Saturday, March 2, 2024

The West must stop playing the ‘Great Game’ in Afghanistan: Former UN Official

Immigration News

Fidel Rahmati
Fidel Rahmati
Fidai Rahmati is the editor and content writer for Khaama Press. You may follow him at Twitter @FidelRahmati

A former senior UN official emphasizes that the West should cease “Great Game” politics and prioritize the well-being of the Afghan people.

 Mark Malloch-Brown, President of the Open Society Foundation and a former senior UN official, stated in the Financial Times that the current international policy harms those most in need, especially women and girls.

 He highlighted the dire humanitarian crisis in Afghanistan, noting that as the world nears the second anniversary of the “Taliban’s victory declaration on August 31, 2021,” the number of Afghans needing urgent aid has risen from 18.4 million to 28.8 million, with 6 million on the brink of famine.
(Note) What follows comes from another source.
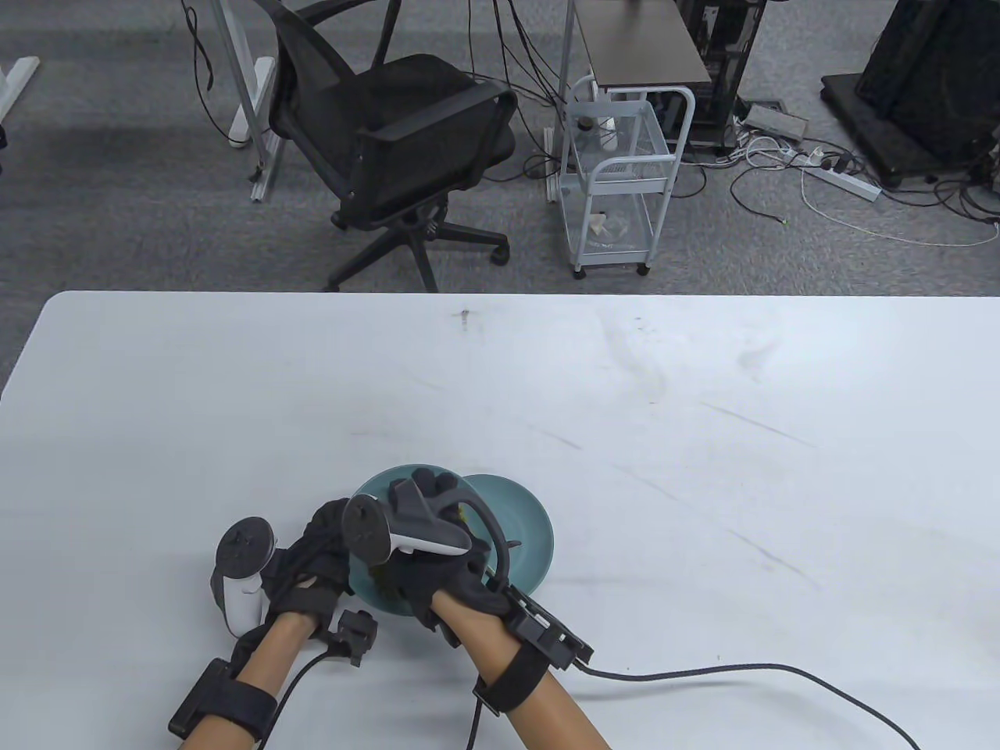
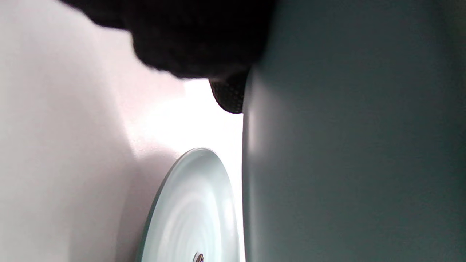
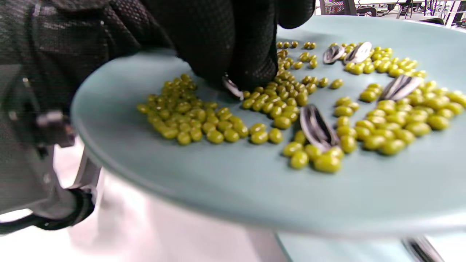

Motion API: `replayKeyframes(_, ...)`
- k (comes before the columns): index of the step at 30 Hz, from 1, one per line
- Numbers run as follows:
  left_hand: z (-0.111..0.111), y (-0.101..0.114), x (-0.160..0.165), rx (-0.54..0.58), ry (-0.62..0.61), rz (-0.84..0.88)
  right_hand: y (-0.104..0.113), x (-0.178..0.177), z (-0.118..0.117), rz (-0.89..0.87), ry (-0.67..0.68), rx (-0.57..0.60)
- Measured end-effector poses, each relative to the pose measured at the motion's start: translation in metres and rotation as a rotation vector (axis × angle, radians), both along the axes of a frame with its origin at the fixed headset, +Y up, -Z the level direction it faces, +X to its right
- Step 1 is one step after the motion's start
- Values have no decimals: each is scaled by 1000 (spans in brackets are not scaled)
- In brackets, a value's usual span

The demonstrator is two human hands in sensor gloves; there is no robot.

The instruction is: Pick sunflower seeds with hand pinch into plate

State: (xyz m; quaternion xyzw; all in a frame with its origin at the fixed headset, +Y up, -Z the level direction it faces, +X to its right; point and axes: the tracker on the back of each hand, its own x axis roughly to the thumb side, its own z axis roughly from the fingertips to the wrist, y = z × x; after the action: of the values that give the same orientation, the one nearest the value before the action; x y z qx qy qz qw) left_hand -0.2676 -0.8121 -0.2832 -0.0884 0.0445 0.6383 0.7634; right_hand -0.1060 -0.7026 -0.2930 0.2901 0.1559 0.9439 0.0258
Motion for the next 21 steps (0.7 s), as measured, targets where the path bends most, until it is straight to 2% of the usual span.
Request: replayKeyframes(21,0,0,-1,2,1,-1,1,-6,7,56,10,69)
He mentioned that this is also a component of a prolonged cycle of geopolitical and regional rivalry that has consistently neglected the well-being of the Afghan people.

“Whether the policy has been proxy war or neglect, invasion or sponsorship of insurgents, surge or drawdown, outsiders have consistently ill-served the country’s people in a way that has typically led to the next chapter in the tragedy,” Brown said.

Regarding the worsened state of Afghanistan, Malloch-Brown’s article “Ending the ‘Great Game’ in Afghanistan” asserts that Afghanistan is again becoming isolated – devoid of diplomatic recognition, diminishing aid, sanctions, and frozen assets.

“In the US and Britain, many are all too keen to brush the policy failures the country represents under the proverbial carpet; best forgotten before the next elections,” he wrote.

“But this is also part of a longer cycle of geopolitical and regional competition that has consistently failed to put the Afghan people first.”

Malloch-Brown said that “promoting ordinary Afghans … involves dealing with” the ruling regime in Afghanistan, even if that means making nominal concessions to it.”

He proposed the formation of a contact group consisting of Western powers, Afghanistan’s neighbouring countries, the Taliban, and, ideally, Afghan civil society. This group could work towards various objectives, such as implementing a more compassionate approach to counter-narcotics efforts, enhancing aid distribution with a focus on women and girls, and providing more precise guidelines on sanctions to stimulate foreign investment in sectors like irrigation.

“It might engage with Afghan actors beyond the Taliban, sowing the seeds of a more inclusive polity,” he said.

Malloch-Brown said that the isolation of Afghanistan might “seem justified in light of the Taliban’s brutality, human rights abuses and sheer misgovernment”, but this has the perverse effect of harming the regime’s victims most.

 He stated that all parties must prevent Afghanistan from descending into chaos. If the country faces famine, state collapse, or new conflicts, it would not only destabilize Pakistan and the broader region but also lead to an increase in refugees. Notably, Afghans constitute the largest group attempting to cross the English Channel. 

“This presents Western and other leaders with a simple choice: keep pursuing ‘Great Game’ politics or, for once, put the people of Afghanistan first. More than 30 years of the former have got us where we are. A new approach is long overdue.”